Your objective: Take the line containing "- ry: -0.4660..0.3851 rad" in the listing below and copy it, along with every line after it, without alteration.

---------- Data excerpt

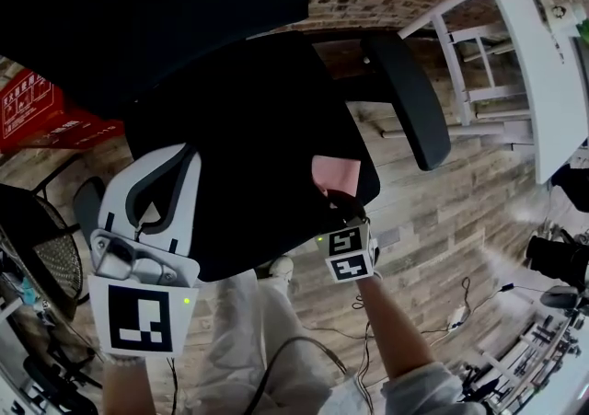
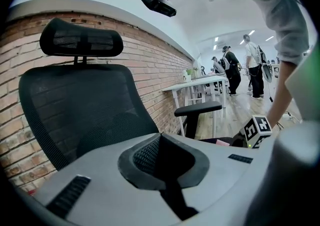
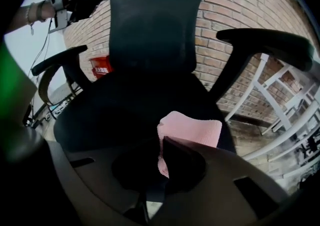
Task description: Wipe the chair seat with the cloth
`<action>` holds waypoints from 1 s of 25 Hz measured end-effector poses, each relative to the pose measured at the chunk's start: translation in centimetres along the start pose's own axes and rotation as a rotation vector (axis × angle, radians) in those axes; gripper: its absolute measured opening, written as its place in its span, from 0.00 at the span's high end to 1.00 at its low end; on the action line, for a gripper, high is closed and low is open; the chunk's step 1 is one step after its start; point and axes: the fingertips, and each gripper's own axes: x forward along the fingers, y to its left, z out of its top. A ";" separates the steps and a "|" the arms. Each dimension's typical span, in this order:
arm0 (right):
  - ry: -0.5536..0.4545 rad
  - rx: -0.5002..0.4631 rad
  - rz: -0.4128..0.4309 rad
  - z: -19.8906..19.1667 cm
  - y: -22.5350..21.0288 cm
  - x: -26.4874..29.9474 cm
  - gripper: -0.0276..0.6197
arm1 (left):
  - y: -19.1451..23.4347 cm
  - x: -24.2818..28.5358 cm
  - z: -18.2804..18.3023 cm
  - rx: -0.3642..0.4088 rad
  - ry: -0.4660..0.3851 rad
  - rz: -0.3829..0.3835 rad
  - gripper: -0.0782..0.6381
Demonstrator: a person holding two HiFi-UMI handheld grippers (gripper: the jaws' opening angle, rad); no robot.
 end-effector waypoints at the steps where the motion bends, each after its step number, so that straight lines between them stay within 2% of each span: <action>1: -0.001 -0.005 0.023 -0.1 1.3 0.0 0.88 | 0.0 -0.2 -0.1 -0.007 0.001 0.005 0.87; 11: -0.026 -0.140 0.327 -0.3 16.9 -1.2 0.88 | 0.9 -1.2 -1.0 -0.022 0.000 0.035 0.87; 18: -0.044 -0.159 0.459 -0.3 24.7 -2.5 0.88 | 1.0 -1.8 -1.6 -0.027 0.008 0.047 0.87; 25: -0.064 -0.257 0.556 -0.4 30.1 -3.8 0.88 | 1.1 -2.2 -2.1 -0.038 0.018 0.052 0.87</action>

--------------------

Solution below:
  - ry: -0.4660..0.3851 rad
  - rz: -0.3829..0.3835 rad
  - gripper: -0.0782..0.6381
Demonstrator: a person holding two HiFi-UMI handheld grippers (gripper: the jaws' opening angle, rad); no robot.
 end-effector waypoints at the steps where the motion bends, each after its step number, so that straight lines between them stay within 2% of each span: <action>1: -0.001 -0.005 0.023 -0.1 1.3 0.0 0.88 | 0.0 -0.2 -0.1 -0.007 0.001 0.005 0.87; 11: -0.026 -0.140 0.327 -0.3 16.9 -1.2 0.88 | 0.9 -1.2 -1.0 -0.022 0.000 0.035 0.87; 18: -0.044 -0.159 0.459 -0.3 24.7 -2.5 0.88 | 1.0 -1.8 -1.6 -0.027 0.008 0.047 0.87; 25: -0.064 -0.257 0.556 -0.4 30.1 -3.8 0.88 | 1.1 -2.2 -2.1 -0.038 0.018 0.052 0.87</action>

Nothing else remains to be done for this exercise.